The Race That Rewrote the Spending Record Books

New York’s 12th Congressional District covers Manhattan’s Upper East Side, Upper West Side, and Midtown — prime real estate, both literally and politically. According to AdImpact Politics, the primary generated $26.3 million in ad spending, landing it just behind Kentucky’s 4th Congressional District race between Thomas Massie and Ed Gallrein, which topped the all-time list at $33.2 million.
To put that in perspective: this is a House primary. Not a Senate race. Not a presidential battleground state. A congressional primary in a single New York district.
The scale of spending tells you everything about how seriously both sides of the AI debate are taking the legislative pipeline.
Two Candidates, Two Visions for AI’s Future
The matchup came down to two candidates with sharply different backgrounds and philosophies.
Alex Bores is a former data scientist at Palantir with a master’s degree in computer science. He ran as a tech-literate voice who understood AI’s risks from the inside and campaigned on safety-first regulation. His technical credentials made him a credible threat to the tech industry’s preferred policy direction.
Micah Lasher positioned himself as a strong advocate for stricter AI regulations — the kind of oversight that would put meaningful guardrails on how AI companies operate and deploy their systems.
Lasher won with 39% of the vote to Bores’ 35%, a narrow margin that reflects just how divided the electorate — and the broader AI community — actually is on this issue.
Silicon Valley Opened Its Wallet Against Bores

Here’s where the story gets revealing.
The Silicon Valley-backed super PAC Leading the Future spent more than $8 million specifically to block Bores’ nomination. The group’s mission was straightforward: keep tech-skeptical lawmakers out of Washington before they can shape AI policy.
The funding sources are notable. Leading the Future is backed by:
- Greg Brockman, President of OpenAI
- Marc Andreessen, venture capital titan at a16z
- Ben Horowitz, co-founder of Andreessen Horowitz
These aren’t fringe players. They represent the core of the Silicon Valley establishment — the same voices who have consistently argued that heavy-handed AI regulation would stifle innovation and cede ground to China.
Beyond the super PAC, $9.3 million was spent supporting Bores directly, while $3.6 million went toward attack ads targeting him. He attracted the largest share of negative ad spending in the entire race — a clear sign of how much the tech industry wanted him out.

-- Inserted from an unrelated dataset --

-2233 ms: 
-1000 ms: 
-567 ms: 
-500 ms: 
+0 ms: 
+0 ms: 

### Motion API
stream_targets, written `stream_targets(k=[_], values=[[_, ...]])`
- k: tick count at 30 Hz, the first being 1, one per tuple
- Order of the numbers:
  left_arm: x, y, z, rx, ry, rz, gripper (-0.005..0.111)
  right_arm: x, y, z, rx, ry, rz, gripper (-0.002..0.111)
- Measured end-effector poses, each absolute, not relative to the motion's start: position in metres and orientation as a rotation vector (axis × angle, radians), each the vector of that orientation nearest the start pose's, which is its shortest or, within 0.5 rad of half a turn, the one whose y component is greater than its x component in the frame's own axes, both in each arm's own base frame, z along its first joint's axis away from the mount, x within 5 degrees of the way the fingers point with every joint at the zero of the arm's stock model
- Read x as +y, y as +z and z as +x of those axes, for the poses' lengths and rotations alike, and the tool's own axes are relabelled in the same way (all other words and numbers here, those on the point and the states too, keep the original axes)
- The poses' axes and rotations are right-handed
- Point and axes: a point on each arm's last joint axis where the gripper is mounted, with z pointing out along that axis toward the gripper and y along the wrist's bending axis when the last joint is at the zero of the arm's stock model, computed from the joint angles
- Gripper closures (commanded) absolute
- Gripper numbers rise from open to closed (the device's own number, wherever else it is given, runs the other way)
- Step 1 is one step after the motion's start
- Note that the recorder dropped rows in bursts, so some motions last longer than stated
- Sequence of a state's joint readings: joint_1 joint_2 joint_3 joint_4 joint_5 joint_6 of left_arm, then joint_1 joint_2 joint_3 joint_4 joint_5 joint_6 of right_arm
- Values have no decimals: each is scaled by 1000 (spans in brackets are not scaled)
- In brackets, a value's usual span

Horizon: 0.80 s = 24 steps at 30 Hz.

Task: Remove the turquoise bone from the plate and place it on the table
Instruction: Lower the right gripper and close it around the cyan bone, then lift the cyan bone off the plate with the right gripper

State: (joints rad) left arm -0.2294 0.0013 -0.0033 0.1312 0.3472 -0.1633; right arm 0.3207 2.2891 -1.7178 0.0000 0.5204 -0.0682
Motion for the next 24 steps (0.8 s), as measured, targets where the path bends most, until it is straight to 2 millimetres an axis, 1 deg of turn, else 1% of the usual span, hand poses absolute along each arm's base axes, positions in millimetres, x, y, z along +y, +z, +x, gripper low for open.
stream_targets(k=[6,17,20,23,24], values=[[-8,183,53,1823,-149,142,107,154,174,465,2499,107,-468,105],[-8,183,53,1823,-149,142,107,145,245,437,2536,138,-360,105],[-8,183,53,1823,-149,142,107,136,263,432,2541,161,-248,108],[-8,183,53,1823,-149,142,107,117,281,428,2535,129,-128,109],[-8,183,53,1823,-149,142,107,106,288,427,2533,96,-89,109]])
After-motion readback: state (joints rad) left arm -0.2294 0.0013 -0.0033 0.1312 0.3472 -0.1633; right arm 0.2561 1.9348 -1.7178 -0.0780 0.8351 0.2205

AI Safety Groups Fought Back Hard
The other side didn’t sit this one out.
Multiple AI safety organizations collectively spent more than $20 million backing Bores, according to The Hill. That’s a massive mobilization of resources from groups who believe the risks of unregulated AI development are existential — not theoretical.

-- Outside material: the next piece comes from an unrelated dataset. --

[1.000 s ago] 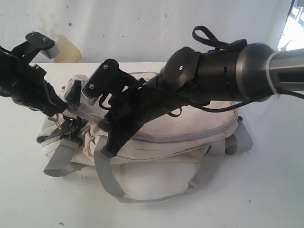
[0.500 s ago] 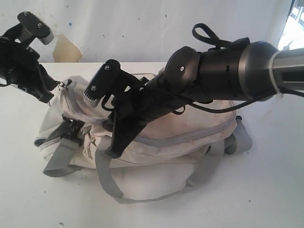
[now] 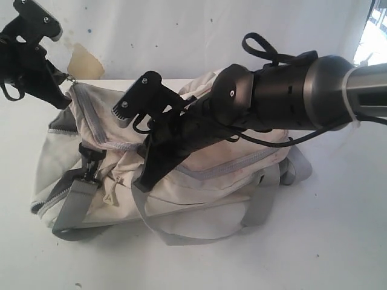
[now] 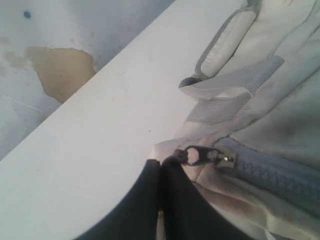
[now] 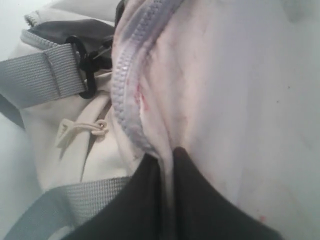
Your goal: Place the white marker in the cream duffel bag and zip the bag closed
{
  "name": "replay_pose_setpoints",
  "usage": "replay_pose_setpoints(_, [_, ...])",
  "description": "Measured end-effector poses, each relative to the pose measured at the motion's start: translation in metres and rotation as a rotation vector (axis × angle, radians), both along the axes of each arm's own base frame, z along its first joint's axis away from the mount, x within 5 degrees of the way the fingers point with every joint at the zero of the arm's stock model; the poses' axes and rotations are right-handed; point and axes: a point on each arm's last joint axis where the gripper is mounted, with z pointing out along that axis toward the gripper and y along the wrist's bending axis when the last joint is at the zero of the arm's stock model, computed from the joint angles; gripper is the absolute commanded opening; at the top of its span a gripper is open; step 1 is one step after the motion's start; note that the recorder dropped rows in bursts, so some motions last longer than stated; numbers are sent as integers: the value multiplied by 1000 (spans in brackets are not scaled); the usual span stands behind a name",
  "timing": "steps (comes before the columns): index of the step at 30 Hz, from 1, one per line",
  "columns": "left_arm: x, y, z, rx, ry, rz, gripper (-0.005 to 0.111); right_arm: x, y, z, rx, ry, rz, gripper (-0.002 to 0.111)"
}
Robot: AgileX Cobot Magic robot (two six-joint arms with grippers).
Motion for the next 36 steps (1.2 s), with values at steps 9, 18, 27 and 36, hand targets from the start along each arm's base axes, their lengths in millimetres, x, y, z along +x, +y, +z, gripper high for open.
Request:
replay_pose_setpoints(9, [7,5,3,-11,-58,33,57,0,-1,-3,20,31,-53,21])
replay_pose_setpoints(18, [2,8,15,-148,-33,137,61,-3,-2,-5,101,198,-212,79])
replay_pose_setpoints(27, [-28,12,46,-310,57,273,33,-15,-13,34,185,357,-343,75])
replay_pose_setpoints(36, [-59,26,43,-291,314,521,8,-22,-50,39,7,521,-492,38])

This spending gap reveals a genuine fault line inside the tech world itself. It’s not simply “tech industry vs. government regulators.” It’s tech optimists vs. tech safety advocates, each convinced the other side is making a catastrophic mistake.
Lasher, meanwhile, received $8.6 million in support spending and faced $1.6 million in attack ads — a far lighter negative load than his opponent. Former New York City Mayor and billionaire Michael Bloomberg also poured personal funds into Lasher’s campaign, according to FEC documents, adding another heavyweight to the pro-Lasher coalition.
Why This Race Matters Beyond New York
The 12th District result isn’t just a local political outcome. It’s a data point about the future of AI governance in America.
For AI companies and investors, Lasher’s win signals that well-funded campaigns can successfully neutralize technically credible critics before they reach Congress. That’s a playbook that will almost certainly be replicated in future cycles.
For AI safety advocates, the $20 million+ mobilization shows the movement has real financial muscle — but it wasn’t enough to overcome a coordinated Silicon Valley opposition effort in this race.
For founders and operators building AI products, the political environment around AI regulation is no longer background noise. It’s an active, expensive, and rapidly evolving battleground that will directly shape the rules you build under.
What the $26.3M Price Tag Actually Tells You
When two sides spend a combined $26.3 million fighting over a single House seat, the message is clear: whoever controls AI policy controls the trajectory of one of the most consequential technology shifts in modern history.
The stakes are high enough that OpenAI’s president, two of Silicon Valley’s most powerful VCs, a former New York City mayor, and dozens of AI safety organizations all decided this one congressional primary was worth tens of millions of dollars.
That’s not politics as usual. That’s an industry at war with itself — and the battlefield just moved to Capitol Hill.
If you’re tracking AI tools and the ecosystem around them, pay attention to who wins these races. The regulations that emerge from Congress will define what AI products can do, how they’re deployed, and who gets to build them. The 2026 primary season just made that clearer than ever.